Output the listing exactly as written, apart from its pictures.
============================================================
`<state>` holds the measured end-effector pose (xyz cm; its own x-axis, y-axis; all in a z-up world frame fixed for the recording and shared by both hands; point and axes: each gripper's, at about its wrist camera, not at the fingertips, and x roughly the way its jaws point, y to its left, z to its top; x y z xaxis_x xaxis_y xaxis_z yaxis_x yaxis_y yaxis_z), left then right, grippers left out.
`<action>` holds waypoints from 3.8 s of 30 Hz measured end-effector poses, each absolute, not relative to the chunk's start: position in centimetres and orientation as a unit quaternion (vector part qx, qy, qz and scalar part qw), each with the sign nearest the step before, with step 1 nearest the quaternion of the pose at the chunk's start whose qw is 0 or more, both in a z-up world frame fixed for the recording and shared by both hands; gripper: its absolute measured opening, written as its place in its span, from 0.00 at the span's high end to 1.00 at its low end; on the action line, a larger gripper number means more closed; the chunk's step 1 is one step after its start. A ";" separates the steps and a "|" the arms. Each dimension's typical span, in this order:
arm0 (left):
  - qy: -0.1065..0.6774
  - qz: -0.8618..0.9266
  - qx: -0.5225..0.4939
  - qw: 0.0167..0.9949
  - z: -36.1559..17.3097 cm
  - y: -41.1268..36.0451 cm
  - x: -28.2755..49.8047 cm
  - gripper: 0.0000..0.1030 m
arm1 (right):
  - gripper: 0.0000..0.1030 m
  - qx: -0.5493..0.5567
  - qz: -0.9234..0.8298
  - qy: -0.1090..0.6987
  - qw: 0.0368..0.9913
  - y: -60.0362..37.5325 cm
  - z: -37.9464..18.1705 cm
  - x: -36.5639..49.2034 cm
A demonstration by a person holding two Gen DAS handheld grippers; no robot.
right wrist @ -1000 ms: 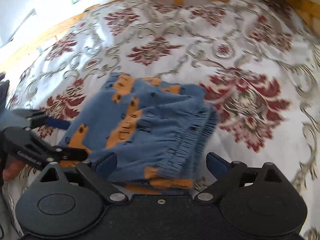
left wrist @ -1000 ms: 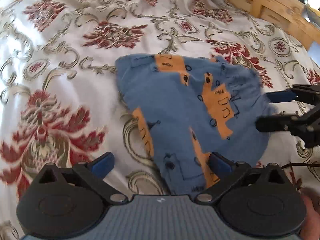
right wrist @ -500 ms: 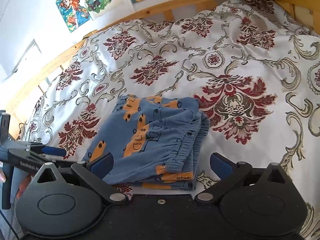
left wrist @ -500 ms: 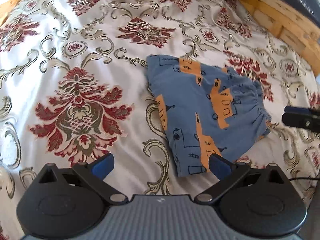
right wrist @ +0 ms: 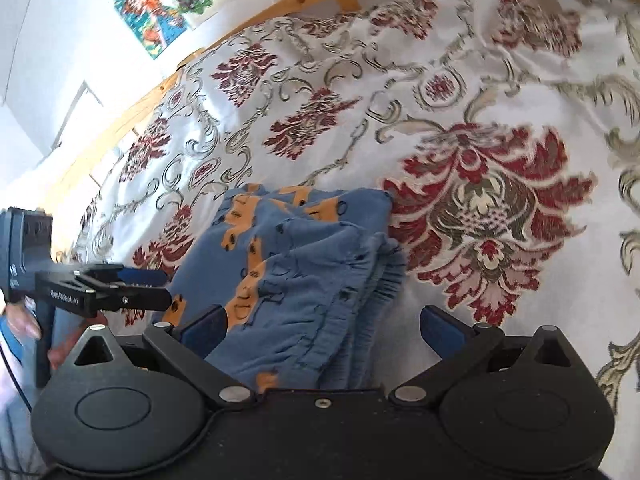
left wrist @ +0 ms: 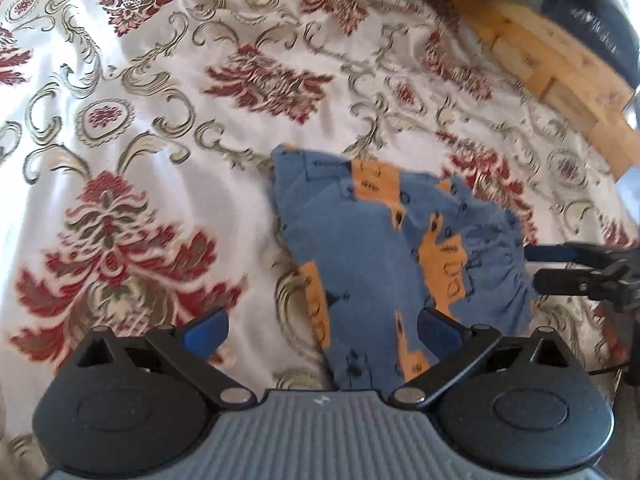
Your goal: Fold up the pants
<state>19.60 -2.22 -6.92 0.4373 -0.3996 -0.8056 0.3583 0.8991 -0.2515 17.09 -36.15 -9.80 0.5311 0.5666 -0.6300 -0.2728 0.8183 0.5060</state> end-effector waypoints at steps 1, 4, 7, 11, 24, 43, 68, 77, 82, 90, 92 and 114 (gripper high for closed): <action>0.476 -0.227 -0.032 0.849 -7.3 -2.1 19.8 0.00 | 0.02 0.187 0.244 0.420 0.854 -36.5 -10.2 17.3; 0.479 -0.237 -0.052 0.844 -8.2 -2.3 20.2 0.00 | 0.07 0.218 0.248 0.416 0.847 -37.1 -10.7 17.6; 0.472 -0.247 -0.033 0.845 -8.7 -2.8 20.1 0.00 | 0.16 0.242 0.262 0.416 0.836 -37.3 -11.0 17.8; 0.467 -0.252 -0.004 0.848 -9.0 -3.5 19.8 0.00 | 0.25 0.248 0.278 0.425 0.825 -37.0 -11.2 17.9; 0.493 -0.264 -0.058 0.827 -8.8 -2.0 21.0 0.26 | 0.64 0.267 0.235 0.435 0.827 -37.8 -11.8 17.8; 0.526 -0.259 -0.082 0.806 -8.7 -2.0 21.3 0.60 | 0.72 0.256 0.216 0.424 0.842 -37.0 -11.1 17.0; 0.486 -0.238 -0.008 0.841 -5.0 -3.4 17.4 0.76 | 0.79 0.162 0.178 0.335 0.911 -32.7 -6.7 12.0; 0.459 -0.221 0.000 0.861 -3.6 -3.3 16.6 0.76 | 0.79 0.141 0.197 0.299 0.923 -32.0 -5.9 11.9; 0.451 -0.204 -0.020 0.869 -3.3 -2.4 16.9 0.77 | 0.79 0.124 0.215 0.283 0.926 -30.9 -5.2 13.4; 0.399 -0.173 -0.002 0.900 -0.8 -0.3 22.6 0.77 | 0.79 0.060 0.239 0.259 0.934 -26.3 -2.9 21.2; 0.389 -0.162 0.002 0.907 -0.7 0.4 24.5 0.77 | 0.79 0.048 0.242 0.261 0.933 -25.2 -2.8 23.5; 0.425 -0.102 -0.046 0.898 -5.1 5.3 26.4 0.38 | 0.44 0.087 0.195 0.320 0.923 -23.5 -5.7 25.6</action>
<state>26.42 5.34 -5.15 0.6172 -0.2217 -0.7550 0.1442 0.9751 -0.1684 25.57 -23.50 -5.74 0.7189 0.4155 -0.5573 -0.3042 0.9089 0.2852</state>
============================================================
### [TASK ANSWER]
`<state>` holds the measured end-effector pose (xyz cm; its own x-axis, y-axis; all in a z-up world frame fixed for the recording and shared by both hands; point and axes: each gripper's, at about its wrist camera, not at the fingertips, and x roughly the way its jaws point, y to its left, z to its top; x y z xaxis_x xaxis_y xaxis_z yaxis_x yaxis_y yaxis_z), left then right, grippers left out.
`<action>` holds waypoints from 3.8 s of 30 Hz measured end-effector poses, each absolute, not relative to the chunk's start: position in centimetres and orientation as a unit quaternion (vector part qx, qy, qz and scalar part qw), each with the sign nearest the step before, with step 1 nearest the quaternion of the pose at the chunk's start whose qw is 0 or more, both in a z-up world frame fixed for the recording and shared by both hands; gripper: its absolute measured opening, written as its place in its span, from 0.00 at the span's high end to 1.00 at its low end; on the action line, a larger gripper number means more closed; the chunk's step 1 is one step after its start. A ";" separates the steps and a "|" the arms. Each dimension's typical span, in this order:
arm0 (left):
  - qy: -0.1065..0.6774
  - qz: -0.8618..0.9266
  - qx: -0.5225..0.4939
  - qw: 0.0167..0.9949
  - z: -36.1559..17.3097 cm
  - y: -41.1268..36.0451 cm
  - x: -28.2755..49.8047 cm
  - gripper: 0.0000..0.1030 m
arm1 (right):
  - gripper: 0.0000..0.1030 m
  - qx: -0.5493..0.5567
  - qz: -0.9234..0.8298
  - qy: -0.1090..0.6987
  - qw: 0.0368..0.9913
  - y: -60.0362..37.5325 cm
  - z: -37.9464..18.1705 cm
  - x: -36.5639..49.2034 cm
A demonstration by a person holding two Gen DAS handheld grippers; no robot.
right wrist @ -1000 ms: 
left wrist @ -1000 ms: 
right wrist @ -500 ms: 
left wrist @ -500 ms: 
right wrist @ +0 ms: 
left wrist @ +0 ms: 
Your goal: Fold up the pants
<state>19.60 -2.22 -6.92 0.4373 -0.3996 -0.8056 0.3583 0.8991 -0.2515 17.09 -36.15 -9.80 0.5311 0.5666 -0.6300 -0.2728 0.8183 0.5060</state> end-effector waypoints at steps 1, 4, 7, 11, 24, 43, 68, 77, 82, 90, 92 and 114 (gripper high for closed): <action>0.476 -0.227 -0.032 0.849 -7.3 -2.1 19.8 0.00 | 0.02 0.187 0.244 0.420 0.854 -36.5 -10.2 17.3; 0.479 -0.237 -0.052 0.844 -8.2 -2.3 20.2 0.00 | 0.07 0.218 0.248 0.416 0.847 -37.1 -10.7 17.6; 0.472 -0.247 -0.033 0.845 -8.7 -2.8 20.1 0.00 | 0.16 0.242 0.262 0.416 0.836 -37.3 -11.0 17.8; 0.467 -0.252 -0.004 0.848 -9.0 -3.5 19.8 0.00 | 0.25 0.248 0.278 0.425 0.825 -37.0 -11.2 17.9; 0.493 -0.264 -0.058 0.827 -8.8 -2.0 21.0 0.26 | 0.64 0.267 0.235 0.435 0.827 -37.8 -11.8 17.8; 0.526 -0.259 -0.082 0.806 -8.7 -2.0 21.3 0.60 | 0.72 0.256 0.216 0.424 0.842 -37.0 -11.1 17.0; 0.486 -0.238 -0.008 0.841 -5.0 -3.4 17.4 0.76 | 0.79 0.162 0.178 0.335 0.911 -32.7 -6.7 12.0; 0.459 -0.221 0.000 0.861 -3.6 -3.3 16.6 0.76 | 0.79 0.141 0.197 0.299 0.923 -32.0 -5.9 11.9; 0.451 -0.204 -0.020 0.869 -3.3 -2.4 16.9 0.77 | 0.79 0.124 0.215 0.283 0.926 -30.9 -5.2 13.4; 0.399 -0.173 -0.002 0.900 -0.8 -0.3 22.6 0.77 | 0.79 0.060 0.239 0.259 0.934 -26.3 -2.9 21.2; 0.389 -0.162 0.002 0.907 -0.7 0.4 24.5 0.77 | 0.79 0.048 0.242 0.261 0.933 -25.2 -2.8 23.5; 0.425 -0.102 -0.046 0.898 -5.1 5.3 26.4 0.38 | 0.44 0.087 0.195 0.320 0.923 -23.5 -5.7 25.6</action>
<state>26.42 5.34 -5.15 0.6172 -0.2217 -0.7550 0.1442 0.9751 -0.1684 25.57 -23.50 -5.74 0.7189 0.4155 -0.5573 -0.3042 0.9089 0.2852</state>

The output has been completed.